Ceritakanlah apa yang dirasakan hati kita walau susah dalam kenyataannya, berusahalah meyakinkan diri bahwa dengan menceritakan apa yang kita rasakan kaan melegakan dan menentramkan hati kita sendiri dengan tidak memendam perasaan.

h. Plot :

* Perkenalan:

Ketika Danar menolong Tania yang tertusuk paku. Lalu Danar mengenal Tania dan Dede, adik Tania, lebih dalam, hingga Danar sering mengunjungi rumah Tania. Danar juga banyak membantu perekonomian keluarga Tania, hingga akhirnya Tania dan Dede bisa bersekolah. Tania juga mendapatkan beasiswa ke Singapura.

* Pertikaian:

Ketika Danar hendak menikah dengan Ratna,pacarnya, Tania tidak mau datang ke pernikahan Danar dan Ratna. Selama beberapa tahun Tania dan Danar tidak berkomunikasi.

* Klimaks:

Ketika Danar dan Tania bertemu di daerah rumah kardus Tania, ketika Tania miskin. Di situ, mereka mengutarakan perasaan mereka yang sebenarnya.

* Antiklimaks:

Ketika Danar dan Tania mengetahui bahwa Ratna sudah hamil 4 bulan, dan pada akhirnya Tania menerima keadaan tersebut, dan dia tidak akan kembali ke Indonesia dan tetap berada di Singapura, agar perasaannya tidak kembali seperti kejadian ketika di Indonesia.

Unsur Ekstrinsik

Nilai Sosial :

Menolong orang dengan tidak memandang siapa yang di tolong karena menolong dengan ikhlas seperti dalam novel tokoh Danar yang menolong Tania dengan tidak memandang siapa Tania.

Nilai Moral :

Memberi pengetahuan kepada kita bahwa sesuatu yang terlihat sulit nyatanya tidak sesulit yang kita lihat jika kita ingin bersungguh sungguh mencapainya seperti dalam novel tokoh Tania yang pantang menyerah menjalani hidupnya walau banyak rintangan yang menghalanginya.

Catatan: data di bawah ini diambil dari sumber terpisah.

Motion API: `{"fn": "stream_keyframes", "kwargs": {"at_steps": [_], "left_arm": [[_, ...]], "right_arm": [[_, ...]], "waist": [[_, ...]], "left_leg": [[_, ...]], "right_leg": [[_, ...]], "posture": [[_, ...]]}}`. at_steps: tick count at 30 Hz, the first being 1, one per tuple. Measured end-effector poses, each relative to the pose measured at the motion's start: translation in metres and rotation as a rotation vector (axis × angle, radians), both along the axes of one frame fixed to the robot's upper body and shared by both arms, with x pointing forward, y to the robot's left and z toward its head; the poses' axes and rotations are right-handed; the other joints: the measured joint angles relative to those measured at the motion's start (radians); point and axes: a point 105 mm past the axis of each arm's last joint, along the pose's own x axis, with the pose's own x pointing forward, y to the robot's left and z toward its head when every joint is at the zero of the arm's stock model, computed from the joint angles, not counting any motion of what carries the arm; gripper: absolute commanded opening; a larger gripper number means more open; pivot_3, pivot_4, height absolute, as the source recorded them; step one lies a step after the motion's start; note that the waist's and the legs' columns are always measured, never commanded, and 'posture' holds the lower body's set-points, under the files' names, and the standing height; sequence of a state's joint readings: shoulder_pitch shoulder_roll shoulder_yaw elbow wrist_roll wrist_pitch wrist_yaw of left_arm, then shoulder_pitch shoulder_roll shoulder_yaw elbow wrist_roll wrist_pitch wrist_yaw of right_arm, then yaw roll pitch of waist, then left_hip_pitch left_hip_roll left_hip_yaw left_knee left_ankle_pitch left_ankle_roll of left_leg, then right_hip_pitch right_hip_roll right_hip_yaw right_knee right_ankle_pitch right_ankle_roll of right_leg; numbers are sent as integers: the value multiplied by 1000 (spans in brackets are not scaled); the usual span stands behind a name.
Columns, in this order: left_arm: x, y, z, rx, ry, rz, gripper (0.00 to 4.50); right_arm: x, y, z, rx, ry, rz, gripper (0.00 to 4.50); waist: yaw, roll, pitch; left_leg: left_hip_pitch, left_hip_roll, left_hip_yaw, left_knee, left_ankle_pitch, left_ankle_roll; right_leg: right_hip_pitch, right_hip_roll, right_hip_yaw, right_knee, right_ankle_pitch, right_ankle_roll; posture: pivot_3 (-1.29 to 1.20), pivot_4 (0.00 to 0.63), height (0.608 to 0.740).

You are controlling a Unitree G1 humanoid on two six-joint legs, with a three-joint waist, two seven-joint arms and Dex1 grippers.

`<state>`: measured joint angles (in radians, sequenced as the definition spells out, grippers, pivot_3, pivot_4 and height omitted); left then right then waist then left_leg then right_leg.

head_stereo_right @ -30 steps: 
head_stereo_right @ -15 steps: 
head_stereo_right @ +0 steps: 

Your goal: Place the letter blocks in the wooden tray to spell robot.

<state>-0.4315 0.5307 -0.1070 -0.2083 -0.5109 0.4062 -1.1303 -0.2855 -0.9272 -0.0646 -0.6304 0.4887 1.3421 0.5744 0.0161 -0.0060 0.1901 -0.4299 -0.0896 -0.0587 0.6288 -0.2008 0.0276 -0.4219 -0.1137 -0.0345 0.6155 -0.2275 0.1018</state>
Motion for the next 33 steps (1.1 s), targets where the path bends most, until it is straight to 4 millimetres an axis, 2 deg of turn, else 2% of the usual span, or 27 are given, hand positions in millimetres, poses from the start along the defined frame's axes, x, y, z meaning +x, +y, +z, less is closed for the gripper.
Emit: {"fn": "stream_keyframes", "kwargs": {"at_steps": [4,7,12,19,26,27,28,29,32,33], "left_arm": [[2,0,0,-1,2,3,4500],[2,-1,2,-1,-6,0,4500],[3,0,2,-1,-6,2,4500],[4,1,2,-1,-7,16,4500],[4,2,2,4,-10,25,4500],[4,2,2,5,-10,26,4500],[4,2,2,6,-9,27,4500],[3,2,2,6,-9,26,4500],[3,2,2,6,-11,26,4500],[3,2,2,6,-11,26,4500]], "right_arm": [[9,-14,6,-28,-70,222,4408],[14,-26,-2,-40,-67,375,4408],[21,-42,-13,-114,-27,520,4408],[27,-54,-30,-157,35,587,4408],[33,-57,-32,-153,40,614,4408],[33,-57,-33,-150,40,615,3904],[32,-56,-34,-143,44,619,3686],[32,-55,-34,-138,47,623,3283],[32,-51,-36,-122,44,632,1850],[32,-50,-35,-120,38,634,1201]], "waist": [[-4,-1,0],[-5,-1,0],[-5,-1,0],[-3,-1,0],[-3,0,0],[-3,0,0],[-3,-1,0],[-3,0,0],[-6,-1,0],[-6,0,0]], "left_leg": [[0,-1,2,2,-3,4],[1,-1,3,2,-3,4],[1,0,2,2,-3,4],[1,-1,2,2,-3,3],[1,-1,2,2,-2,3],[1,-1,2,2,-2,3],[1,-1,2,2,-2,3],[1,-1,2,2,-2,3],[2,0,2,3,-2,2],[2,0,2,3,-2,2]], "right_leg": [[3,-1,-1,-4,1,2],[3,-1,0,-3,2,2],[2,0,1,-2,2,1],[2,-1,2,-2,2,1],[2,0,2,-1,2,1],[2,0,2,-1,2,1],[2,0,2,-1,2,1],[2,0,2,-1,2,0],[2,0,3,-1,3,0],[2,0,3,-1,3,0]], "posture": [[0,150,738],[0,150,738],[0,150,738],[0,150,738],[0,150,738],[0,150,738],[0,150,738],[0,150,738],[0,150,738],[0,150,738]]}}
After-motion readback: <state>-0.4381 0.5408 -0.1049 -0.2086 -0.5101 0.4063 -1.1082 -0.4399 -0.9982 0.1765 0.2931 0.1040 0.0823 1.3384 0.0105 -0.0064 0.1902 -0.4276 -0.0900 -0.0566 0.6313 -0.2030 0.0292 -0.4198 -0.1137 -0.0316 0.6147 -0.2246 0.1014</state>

Memegang janji 'Aku menyeka sudut mataku yang berair. Tidak. Aku sudah berjanji kepada Ibu untuk tidak pernah menangis. Apalagi menangis hanya karena mengingat semua kenangan buruk itu.' (Hal. 31)

Setelah melakukan analisis pada novel "Daun Yang Jatuh Tak Pernah Membenci Angin" maka dapat dilakukan penilaian yaitu tentang kelemahan dan kelebihan pada novel tersebut.

Kelemahan novel ini antara lain; menurut saya ceritanya klise, agak mirip sinetron. Karya Tere Liye yang lainnya selalu bisa membuat saya betah membaca tanpa ada keinginan untuk melompati masing-masing bagian cerita. Tapi ketika membaca novel ini, berkali-kali saya lewatkan bagian-bagian yang terasa membosankan. Berbeda dengan karya Tere Liye yang lain, yang meskipun sederhana tapi bisa terasa istimewa lewat penuturannya yang apa adanya. Tapi tetap saja novel ini memberikan pelajaran. Terutama filosofi "daun yang jatuh tak pernah membenci angin". Apapun yang kita alami, jangan pernah menyalahkan keadaan.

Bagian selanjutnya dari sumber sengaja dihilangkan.